[Recorded data]
============================================================

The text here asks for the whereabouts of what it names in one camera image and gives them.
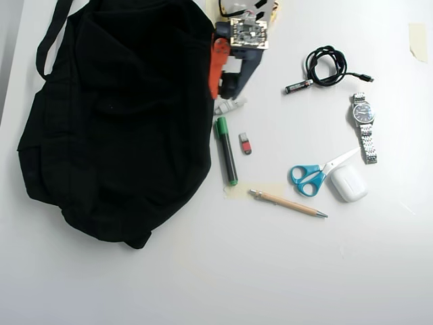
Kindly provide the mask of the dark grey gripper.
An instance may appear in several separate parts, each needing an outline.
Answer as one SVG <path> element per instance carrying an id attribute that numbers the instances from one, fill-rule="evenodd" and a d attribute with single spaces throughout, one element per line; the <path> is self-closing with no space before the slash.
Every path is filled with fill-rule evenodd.
<path id="1" fill-rule="evenodd" d="M 258 22 L 230 20 L 217 22 L 210 46 L 208 86 L 212 99 L 219 94 L 219 81 L 228 57 L 243 60 L 237 78 L 235 96 L 238 97 L 257 69 L 263 56 L 263 27 Z"/>

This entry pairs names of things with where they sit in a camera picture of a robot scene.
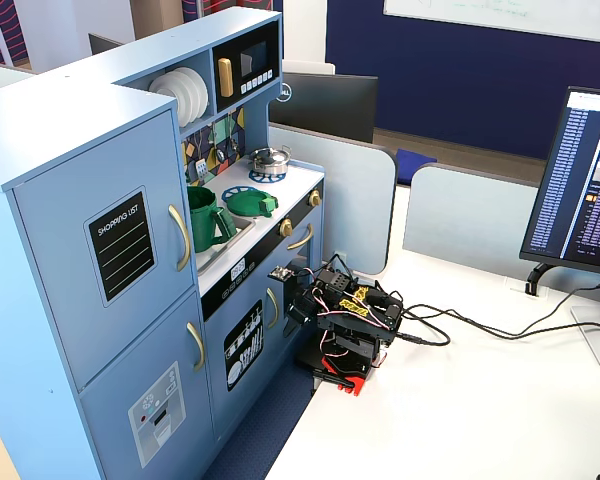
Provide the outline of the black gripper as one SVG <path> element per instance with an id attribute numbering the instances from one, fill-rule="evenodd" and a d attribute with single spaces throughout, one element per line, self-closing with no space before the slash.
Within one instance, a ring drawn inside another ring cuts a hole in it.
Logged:
<path id="1" fill-rule="evenodd" d="M 317 319 L 317 315 L 323 311 L 320 298 L 321 290 L 315 285 L 300 287 L 297 279 L 288 279 L 284 282 L 283 304 L 287 309 L 284 337 L 289 337 L 297 328 Z"/>

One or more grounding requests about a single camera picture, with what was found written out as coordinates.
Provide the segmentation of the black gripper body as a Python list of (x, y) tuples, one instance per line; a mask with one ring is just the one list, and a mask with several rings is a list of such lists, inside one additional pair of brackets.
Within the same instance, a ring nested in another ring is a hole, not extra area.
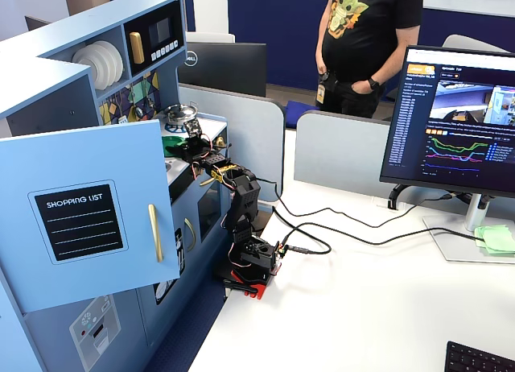
[(206, 134), (201, 134), (186, 139), (183, 156), (188, 163), (199, 162), (205, 159), (212, 150), (212, 140)]

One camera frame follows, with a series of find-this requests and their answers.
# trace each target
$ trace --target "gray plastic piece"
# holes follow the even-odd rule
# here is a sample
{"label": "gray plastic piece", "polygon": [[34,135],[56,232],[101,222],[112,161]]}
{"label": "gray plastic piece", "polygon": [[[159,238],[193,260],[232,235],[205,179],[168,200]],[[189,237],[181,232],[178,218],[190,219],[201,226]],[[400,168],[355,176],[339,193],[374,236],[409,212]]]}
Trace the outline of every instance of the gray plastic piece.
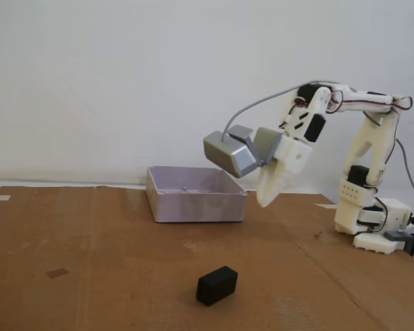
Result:
{"label": "gray plastic piece", "polygon": [[261,161],[259,155],[257,153],[256,147],[251,141],[251,134],[253,130],[250,128],[246,128],[245,126],[233,126],[228,130],[228,134],[233,139],[240,141],[241,143],[245,144],[248,149],[250,150],[251,154],[256,159],[257,165],[261,166]]}
{"label": "gray plastic piece", "polygon": [[204,154],[220,168],[237,178],[244,177],[257,168],[257,160],[245,143],[222,132],[214,131],[204,138]]}
{"label": "gray plastic piece", "polygon": [[384,237],[389,241],[404,241],[404,251],[411,255],[411,249],[413,248],[414,237],[405,231],[386,231]]}
{"label": "gray plastic piece", "polygon": [[220,168],[237,178],[262,167],[273,158],[282,133],[259,128],[255,141],[251,141],[250,128],[233,126],[224,136],[215,131],[204,138],[204,154]]}

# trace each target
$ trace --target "gray block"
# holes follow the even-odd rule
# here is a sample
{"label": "gray block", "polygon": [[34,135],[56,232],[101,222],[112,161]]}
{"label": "gray block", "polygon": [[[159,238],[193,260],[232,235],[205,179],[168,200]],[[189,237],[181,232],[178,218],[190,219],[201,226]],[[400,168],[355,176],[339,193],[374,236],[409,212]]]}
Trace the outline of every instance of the gray block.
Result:
{"label": "gray block", "polygon": [[411,255],[411,249],[413,248],[414,237],[405,231],[386,231],[384,237],[389,241],[404,241],[404,251]]}

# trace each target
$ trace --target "black block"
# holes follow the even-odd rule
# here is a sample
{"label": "black block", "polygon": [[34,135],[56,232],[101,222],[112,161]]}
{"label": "black block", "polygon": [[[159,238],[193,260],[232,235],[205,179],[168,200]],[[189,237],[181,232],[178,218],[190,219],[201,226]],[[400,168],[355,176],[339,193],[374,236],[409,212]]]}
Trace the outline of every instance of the black block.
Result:
{"label": "black block", "polygon": [[346,179],[350,183],[356,184],[358,186],[364,187],[366,185],[366,176],[368,176],[369,168],[362,165],[353,165],[350,168],[348,173],[348,178]]}
{"label": "black block", "polygon": [[317,138],[319,138],[322,128],[324,128],[325,122],[325,118],[322,115],[314,114],[304,134],[306,140],[315,143]]}
{"label": "black block", "polygon": [[237,272],[222,267],[198,280],[196,299],[204,305],[212,305],[235,291]]}

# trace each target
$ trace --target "white backdrop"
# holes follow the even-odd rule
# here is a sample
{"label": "white backdrop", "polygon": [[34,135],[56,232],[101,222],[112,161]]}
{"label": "white backdrop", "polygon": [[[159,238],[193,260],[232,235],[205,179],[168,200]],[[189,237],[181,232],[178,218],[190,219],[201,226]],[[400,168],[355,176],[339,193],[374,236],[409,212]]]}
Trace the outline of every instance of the white backdrop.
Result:
{"label": "white backdrop", "polygon": [[[414,98],[414,0],[0,0],[0,179],[141,183],[151,165],[211,166],[204,136],[309,79]],[[276,128],[285,102],[236,123]],[[334,199],[362,121],[329,117],[295,186]],[[414,107],[398,137],[414,176]],[[398,148],[379,195],[414,207]]]}

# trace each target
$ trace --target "aluminum box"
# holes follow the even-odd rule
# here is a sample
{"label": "aluminum box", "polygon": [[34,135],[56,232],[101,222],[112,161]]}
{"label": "aluminum box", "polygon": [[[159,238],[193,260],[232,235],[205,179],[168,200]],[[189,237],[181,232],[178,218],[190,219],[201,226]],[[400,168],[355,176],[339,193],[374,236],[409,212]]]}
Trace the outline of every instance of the aluminum box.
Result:
{"label": "aluminum box", "polygon": [[157,223],[244,219],[247,192],[220,169],[149,167],[146,192]]}

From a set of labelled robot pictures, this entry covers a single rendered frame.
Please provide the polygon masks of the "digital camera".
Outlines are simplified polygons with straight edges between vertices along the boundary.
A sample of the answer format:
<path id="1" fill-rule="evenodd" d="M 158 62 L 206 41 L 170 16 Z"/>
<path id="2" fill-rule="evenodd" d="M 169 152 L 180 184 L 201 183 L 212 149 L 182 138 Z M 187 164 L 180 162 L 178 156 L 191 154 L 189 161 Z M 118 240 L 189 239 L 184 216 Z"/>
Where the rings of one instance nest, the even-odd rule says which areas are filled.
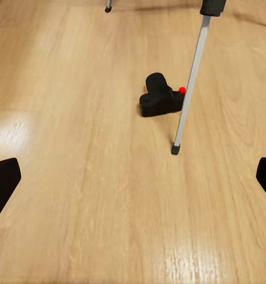
<path id="1" fill-rule="evenodd" d="M 179 91 L 173 91 L 168 86 L 162 73 L 152 73 L 146 78 L 148 93 L 143 94 L 139 99 L 140 114 L 143 117 L 177 112 L 182 109 L 186 93 L 185 87 Z"/>

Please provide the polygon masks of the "camera tripod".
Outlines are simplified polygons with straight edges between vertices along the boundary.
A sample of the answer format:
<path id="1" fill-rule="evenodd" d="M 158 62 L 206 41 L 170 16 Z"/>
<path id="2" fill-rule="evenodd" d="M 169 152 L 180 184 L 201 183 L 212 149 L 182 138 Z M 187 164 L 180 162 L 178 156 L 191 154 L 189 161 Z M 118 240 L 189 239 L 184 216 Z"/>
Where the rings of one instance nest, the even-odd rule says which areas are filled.
<path id="1" fill-rule="evenodd" d="M 108 0 L 105 12 L 111 11 L 112 9 L 111 4 L 112 0 Z M 221 12 L 223 12 L 223 10 L 225 9 L 225 6 L 226 6 L 226 0 L 203 0 L 202 7 L 200 10 L 200 14 L 203 15 L 203 18 L 200 27 L 200 33 L 198 35 L 193 63 L 190 70 L 190 76 L 187 84 L 188 86 L 186 88 L 184 103 L 182 103 L 181 116 L 178 123 L 176 138 L 175 142 L 172 144 L 171 153 L 173 154 L 178 154 L 180 152 L 181 137 L 184 129 L 185 119 L 187 117 L 188 109 L 190 106 L 191 96 L 193 93 L 194 84 L 196 81 L 198 67 L 200 65 L 200 60 L 204 49 L 204 44 L 206 41 L 211 16 L 220 16 Z"/>

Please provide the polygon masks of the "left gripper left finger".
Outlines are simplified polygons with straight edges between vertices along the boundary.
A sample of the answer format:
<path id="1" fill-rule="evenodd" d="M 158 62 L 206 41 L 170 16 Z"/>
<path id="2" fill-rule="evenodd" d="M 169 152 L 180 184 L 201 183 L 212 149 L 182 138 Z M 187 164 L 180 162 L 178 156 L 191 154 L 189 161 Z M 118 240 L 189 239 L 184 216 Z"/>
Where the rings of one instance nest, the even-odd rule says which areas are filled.
<path id="1" fill-rule="evenodd" d="M 21 180 L 17 158 L 0 161 L 0 213 Z"/>

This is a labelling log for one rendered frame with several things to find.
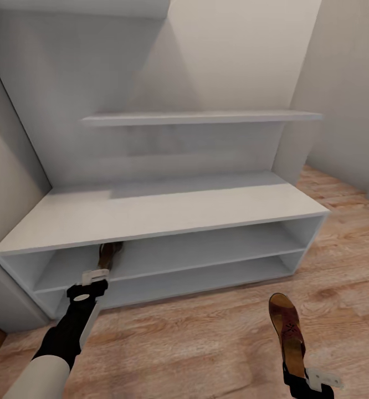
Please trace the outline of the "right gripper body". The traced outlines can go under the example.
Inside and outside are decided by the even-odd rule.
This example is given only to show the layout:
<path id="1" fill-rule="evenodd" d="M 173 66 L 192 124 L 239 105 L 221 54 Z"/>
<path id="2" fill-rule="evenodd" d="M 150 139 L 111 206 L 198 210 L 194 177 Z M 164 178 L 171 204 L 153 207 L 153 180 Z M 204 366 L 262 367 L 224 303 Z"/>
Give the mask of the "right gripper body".
<path id="1" fill-rule="evenodd" d="M 322 392 L 312 390 L 305 377 L 290 374 L 290 392 L 296 399 L 334 399 L 331 386 L 321 384 Z"/>

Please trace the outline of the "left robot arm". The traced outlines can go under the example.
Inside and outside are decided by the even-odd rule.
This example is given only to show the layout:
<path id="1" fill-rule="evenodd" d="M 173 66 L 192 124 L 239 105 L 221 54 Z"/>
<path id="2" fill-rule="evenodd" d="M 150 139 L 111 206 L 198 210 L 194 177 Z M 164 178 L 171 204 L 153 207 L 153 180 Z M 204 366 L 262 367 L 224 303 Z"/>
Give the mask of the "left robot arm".
<path id="1" fill-rule="evenodd" d="M 71 303 L 66 315 L 50 327 L 33 360 L 2 399 L 60 399 L 75 357 L 99 315 L 100 303 L 95 298 L 107 289 L 106 280 L 91 280 L 107 275 L 108 269 L 83 272 L 81 285 L 66 290 Z"/>

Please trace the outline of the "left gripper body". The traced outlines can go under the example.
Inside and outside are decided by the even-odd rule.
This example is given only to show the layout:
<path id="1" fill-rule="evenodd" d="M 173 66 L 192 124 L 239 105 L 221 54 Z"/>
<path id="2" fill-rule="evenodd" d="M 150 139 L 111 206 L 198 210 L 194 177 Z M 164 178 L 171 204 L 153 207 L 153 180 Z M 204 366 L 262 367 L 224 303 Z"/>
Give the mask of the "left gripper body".
<path id="1" fill-rule="evenodd" d="M 90 285 L 82 287 L 81 285 L 74 285 L 70 288 L 70 303 L 76 297 L 76 295 L 82 291 L 91 290 L 94 292 L 95 297 L 104 295 L 104 280 L 92 282 Z"/>

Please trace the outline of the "sandal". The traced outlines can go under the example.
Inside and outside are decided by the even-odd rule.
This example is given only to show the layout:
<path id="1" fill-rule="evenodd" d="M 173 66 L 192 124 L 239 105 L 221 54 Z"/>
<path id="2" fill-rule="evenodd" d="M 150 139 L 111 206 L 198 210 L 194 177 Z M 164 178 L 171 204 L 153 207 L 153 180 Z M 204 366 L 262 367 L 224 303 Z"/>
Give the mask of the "sandal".
<path id="1" fill-rule="evenodd" d="M 303 360 L 306 348 L 295 306 L 286 295 L 274 293 L 269 299 L 269 314 L 289 373 L 306 377 Z"/>
<path id="2" fill-rule="evenodd" d="M 103 249 L 101 249 L 100 246 L 98 270 L 108 269 L 110 271 L 110 267 L 112 267 L 111 265 L 113 258 L 115 254 L 121 250 L 122 245 L 123 241 L 113 242 L 113 243 L 106 242 Z"/>

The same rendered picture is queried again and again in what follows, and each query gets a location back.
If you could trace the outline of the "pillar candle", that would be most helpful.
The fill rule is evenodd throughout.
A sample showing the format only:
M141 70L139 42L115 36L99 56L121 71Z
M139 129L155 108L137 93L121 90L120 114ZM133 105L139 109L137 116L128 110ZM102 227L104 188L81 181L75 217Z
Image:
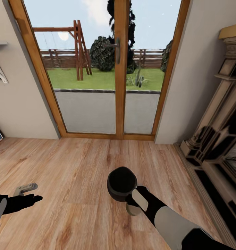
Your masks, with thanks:
M126 210L130 216L137 216L142 213L142 209L140 207L135 207L127 203L126 203Z

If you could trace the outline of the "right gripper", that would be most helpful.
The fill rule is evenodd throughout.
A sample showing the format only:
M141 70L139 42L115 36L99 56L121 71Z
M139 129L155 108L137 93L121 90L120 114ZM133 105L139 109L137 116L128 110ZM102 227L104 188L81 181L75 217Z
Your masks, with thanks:
M135 203L135 201L132 198L132 194L129 194L128 196L126 196L125 201L127 202L127 204L135 206L135 207L139 207L138 204Z

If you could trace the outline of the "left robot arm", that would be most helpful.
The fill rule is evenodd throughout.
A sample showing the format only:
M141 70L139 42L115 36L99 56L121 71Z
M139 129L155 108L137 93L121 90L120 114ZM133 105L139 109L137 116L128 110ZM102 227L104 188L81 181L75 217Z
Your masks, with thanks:
M21 209L33 206L35 202L42 200L40 195L34 194L24 196L25 192L32 191L38 188L37 183L30 183L16 188L13 197L8 198L8 195L0 195L0 218L4 214L10 214Z

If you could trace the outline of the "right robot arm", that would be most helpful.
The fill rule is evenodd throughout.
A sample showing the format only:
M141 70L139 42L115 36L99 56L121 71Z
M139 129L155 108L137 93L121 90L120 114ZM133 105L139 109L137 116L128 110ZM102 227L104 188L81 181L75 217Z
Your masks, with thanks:
M144 186L137 186L125 201L142 209L171 250L234 250L214 240L199 225L180 216Z

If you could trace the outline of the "cauldron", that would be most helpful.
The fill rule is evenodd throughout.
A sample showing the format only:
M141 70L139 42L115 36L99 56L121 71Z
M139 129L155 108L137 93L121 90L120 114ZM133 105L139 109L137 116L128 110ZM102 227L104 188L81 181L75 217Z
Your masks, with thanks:
M137 188L137 178L127 167L119 167L108 176L108 192L118 202L125 202L126 196L132 194L135 188Z

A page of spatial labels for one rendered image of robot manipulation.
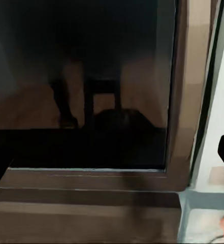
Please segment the microwave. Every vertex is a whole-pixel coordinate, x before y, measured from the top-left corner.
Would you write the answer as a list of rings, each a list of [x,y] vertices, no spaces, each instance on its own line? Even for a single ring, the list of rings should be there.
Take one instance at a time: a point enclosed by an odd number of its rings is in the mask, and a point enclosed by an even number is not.
[[[224,194],[224,0],[0,0],[0,187]]]

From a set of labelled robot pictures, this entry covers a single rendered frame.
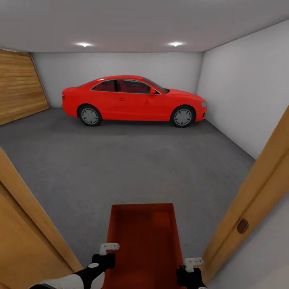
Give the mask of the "storage box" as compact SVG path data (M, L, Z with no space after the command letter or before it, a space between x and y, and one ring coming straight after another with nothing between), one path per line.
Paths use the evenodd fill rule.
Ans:
M102 289L187 289L177 283L184 266L173 204L120 204L111 209L106 243L118 243L115 267Z

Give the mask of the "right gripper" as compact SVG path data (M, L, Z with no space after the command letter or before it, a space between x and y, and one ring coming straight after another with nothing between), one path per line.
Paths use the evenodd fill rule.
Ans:
M192 272L192 273L188 273L185 270L185 268L176 269L177 283L178 283L179 286L186 286L187 289L189 289L189 283L190 283L191 280L197 279L199 282L202 282L200 269L196 268L196 267L194 267L193 269L194 269L194 272Z

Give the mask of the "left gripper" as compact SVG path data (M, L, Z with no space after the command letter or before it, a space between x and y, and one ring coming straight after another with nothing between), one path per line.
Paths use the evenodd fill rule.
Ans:
M95 254L92 257L92 261L104 260L106 263L106 269L113 269L115 267L115 253L109 253L105 256L100 256L99 254Z

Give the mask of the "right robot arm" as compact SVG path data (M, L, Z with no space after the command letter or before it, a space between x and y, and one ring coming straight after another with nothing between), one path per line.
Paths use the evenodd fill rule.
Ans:
M204 259L202 257L186 258L184 262L186 265L183 269L176 269L178 285L186 286L187 289L208 289L202 282L200 269L194 267L203 265Z

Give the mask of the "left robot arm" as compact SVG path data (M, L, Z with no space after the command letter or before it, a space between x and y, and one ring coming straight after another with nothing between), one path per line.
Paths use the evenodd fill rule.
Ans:
M105 280L106 269L115 267L115 253L107 253L107 250L118 250L118 243L103 243L100 254L92 257L92 263L86 269L66 277L45 280L29 289L102 289Z

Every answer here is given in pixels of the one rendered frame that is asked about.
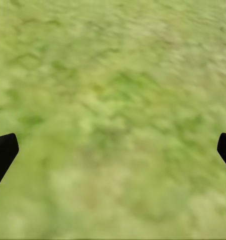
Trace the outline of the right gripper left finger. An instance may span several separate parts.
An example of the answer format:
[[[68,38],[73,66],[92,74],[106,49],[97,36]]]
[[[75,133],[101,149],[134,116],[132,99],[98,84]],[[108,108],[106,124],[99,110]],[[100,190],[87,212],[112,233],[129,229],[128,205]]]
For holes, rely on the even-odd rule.
[[[15,133],[0,136],[0,182],[19,152]]]

============================================================

» **Directions for this task**:
What is needed is a word-for-word copy of the lines from the start of the data to the line with "An instance may appear", inclusive, with no pictures in it.

» **Exercise output**:
The text here asks for the whereabouts of what it names in one camera image and gives them.
Kindly provide the mask of the dark grey gripper.
An instance may appear in several separate parts, each needing an outline.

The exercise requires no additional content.